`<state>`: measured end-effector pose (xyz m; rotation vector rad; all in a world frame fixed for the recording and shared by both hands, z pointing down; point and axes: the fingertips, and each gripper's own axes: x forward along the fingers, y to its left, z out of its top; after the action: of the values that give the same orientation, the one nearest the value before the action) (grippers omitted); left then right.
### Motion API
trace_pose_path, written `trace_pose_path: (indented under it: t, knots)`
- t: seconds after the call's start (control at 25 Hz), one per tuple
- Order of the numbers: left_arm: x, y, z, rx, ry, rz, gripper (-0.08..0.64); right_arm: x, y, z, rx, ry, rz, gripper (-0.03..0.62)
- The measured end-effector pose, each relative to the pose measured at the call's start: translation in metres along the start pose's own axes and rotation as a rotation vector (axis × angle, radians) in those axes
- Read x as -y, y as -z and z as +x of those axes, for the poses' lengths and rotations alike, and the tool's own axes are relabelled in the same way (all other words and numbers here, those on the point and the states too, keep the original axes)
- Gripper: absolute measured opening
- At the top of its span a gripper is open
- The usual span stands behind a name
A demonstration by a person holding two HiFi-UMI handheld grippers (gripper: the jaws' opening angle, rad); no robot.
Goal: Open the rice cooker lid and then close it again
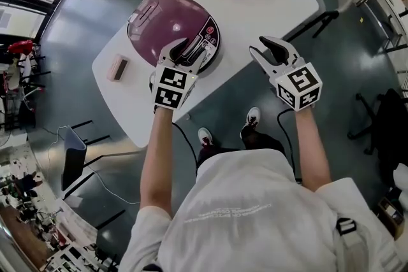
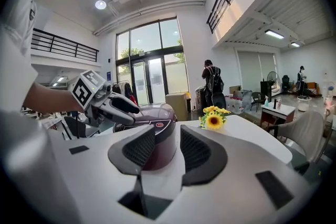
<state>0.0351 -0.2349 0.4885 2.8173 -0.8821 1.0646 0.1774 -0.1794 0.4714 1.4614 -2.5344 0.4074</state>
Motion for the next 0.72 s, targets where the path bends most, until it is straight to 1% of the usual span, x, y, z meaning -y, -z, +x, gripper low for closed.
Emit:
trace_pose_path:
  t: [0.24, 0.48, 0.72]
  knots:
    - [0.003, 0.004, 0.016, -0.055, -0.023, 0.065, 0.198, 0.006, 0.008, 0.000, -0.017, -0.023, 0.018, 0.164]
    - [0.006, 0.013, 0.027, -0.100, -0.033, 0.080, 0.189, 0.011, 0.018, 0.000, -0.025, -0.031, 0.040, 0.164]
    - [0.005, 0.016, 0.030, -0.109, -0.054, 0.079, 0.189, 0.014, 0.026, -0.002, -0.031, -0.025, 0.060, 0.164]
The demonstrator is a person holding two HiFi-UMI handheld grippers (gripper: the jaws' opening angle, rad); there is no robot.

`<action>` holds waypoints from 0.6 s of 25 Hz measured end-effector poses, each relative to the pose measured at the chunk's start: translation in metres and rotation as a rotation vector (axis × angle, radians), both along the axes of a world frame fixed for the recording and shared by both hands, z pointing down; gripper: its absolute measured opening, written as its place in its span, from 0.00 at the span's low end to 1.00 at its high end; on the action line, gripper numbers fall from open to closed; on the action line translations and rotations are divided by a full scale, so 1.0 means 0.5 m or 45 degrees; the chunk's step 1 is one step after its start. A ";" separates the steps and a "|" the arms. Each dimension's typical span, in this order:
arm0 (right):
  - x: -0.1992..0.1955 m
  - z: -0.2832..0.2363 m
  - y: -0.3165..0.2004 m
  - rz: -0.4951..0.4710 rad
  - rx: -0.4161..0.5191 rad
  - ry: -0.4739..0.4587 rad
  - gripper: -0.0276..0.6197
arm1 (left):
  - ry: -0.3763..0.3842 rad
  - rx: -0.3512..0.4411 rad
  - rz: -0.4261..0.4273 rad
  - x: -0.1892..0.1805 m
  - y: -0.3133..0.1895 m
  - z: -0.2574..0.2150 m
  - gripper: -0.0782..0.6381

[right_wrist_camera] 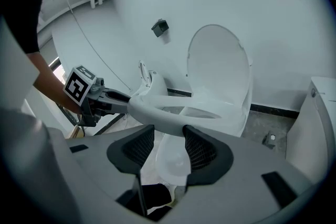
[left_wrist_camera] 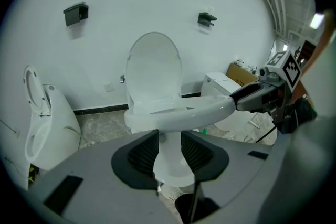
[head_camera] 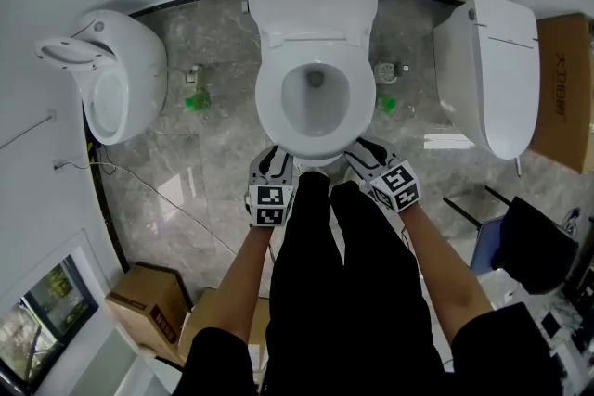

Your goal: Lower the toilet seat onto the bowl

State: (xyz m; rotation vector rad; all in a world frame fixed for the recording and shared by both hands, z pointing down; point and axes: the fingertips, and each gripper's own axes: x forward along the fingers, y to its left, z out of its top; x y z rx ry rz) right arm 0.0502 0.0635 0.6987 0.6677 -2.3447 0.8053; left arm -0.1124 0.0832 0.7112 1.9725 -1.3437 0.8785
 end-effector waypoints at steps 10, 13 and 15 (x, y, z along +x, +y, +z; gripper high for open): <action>0.001 0.014 0.012 0.008 0.009 -0.006 0.34 | 0.147 -0.034 -0.185 -0.001 0.021 0.015 0.29; 0.001 0.017 0.014 0.002 0.002 0.008 0.34 | 0.131 -0.021 -0.184 -0.003 0.027 0.012 0.29; 0.002 0.021 0.018 0.006 -0.003 0.019 0.34 | 0.101 -0.007 -0.157 -0.006 0.033 0.008 0.30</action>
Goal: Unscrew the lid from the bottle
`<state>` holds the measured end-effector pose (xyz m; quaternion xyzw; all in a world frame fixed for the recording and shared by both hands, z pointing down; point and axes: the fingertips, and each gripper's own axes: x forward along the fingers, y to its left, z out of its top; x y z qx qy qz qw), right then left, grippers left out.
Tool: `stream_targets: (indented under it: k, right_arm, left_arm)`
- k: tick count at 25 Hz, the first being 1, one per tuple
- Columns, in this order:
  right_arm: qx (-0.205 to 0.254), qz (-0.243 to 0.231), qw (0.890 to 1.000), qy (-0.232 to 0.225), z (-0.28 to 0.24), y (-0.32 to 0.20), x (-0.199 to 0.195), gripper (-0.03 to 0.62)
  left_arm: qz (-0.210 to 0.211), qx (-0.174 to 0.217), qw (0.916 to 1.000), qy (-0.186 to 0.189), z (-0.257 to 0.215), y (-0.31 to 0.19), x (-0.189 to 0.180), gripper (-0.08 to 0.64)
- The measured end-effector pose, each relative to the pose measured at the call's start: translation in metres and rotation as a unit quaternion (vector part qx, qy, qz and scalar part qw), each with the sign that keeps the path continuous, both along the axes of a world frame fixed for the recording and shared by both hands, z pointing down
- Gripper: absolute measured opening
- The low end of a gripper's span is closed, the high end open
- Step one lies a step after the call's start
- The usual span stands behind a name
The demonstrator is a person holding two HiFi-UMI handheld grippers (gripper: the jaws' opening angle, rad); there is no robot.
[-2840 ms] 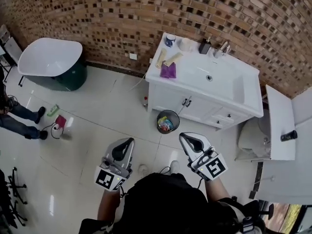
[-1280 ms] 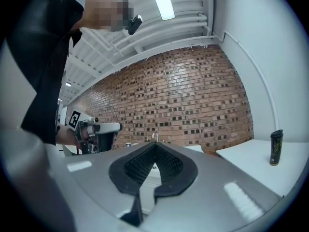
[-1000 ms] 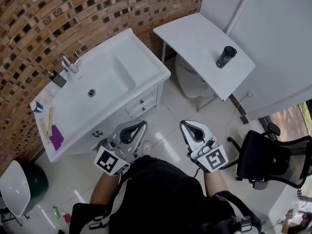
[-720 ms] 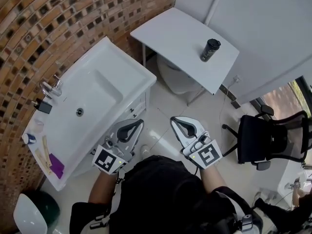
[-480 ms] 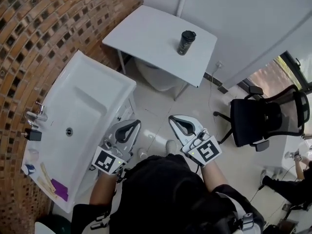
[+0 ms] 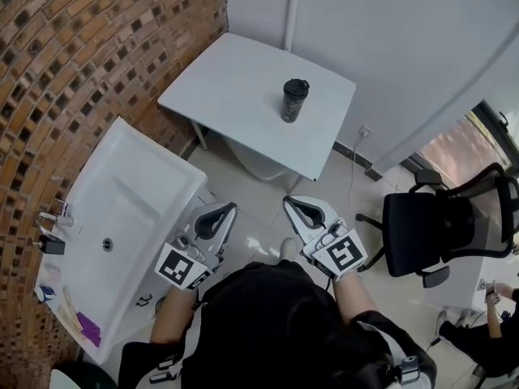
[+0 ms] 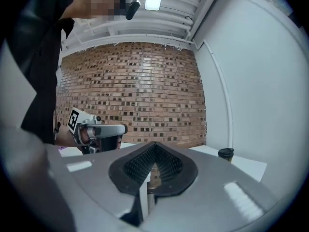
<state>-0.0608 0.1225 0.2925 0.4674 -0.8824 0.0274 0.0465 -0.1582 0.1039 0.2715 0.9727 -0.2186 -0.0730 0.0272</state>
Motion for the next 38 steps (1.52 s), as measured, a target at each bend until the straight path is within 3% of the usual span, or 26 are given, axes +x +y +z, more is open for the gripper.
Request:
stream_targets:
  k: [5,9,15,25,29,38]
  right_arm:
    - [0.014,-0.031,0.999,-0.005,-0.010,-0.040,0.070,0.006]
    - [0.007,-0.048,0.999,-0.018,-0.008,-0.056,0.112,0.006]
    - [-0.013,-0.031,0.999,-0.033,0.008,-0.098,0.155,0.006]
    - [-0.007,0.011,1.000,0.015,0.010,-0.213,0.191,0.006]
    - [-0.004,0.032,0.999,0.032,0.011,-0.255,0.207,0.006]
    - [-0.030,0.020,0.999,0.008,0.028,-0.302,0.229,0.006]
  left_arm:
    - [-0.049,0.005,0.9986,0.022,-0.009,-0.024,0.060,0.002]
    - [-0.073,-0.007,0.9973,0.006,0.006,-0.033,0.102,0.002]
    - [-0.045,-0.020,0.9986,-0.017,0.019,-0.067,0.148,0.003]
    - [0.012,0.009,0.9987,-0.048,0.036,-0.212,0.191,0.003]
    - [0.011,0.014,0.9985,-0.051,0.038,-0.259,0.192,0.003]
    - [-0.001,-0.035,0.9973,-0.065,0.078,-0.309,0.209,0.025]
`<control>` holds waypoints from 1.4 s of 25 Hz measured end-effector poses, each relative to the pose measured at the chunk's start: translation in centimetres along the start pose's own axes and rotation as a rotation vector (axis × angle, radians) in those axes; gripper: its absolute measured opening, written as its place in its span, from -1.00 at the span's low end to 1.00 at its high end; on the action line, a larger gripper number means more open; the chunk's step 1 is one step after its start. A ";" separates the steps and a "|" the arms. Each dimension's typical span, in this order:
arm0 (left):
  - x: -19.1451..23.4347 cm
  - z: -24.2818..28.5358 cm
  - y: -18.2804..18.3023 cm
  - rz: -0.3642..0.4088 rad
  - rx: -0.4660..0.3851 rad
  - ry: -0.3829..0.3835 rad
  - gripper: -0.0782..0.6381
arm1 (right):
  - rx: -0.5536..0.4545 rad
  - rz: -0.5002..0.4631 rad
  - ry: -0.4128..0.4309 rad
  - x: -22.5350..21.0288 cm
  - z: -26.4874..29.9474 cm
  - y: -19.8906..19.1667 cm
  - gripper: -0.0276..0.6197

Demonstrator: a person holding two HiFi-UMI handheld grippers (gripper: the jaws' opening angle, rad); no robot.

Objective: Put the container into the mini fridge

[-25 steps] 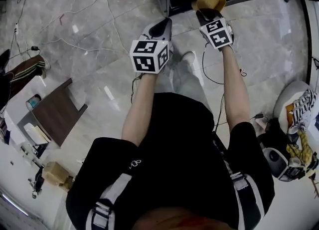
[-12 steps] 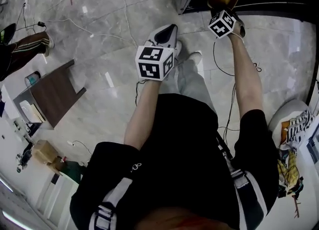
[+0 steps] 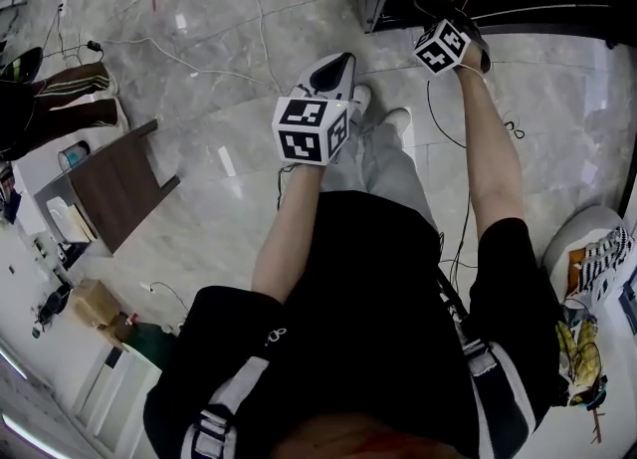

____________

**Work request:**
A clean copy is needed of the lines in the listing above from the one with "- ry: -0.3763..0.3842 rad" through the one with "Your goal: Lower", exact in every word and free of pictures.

**Answer for this exercise:**
  - ry: -0.3763..0.3842 rad
  - rx: -0.3512..0.4411 rad
  - rz: -0.4261..0.4273 rad
  - x: -0.1892..0.1805 m
  - y: -0.3133..0.1895 m
  - z: -0.2574..0.2150 m
  - gripper: -0.0782..0.6381

[right_wrist_camera] 
[left_wrist_camera] 
[head_camera] 

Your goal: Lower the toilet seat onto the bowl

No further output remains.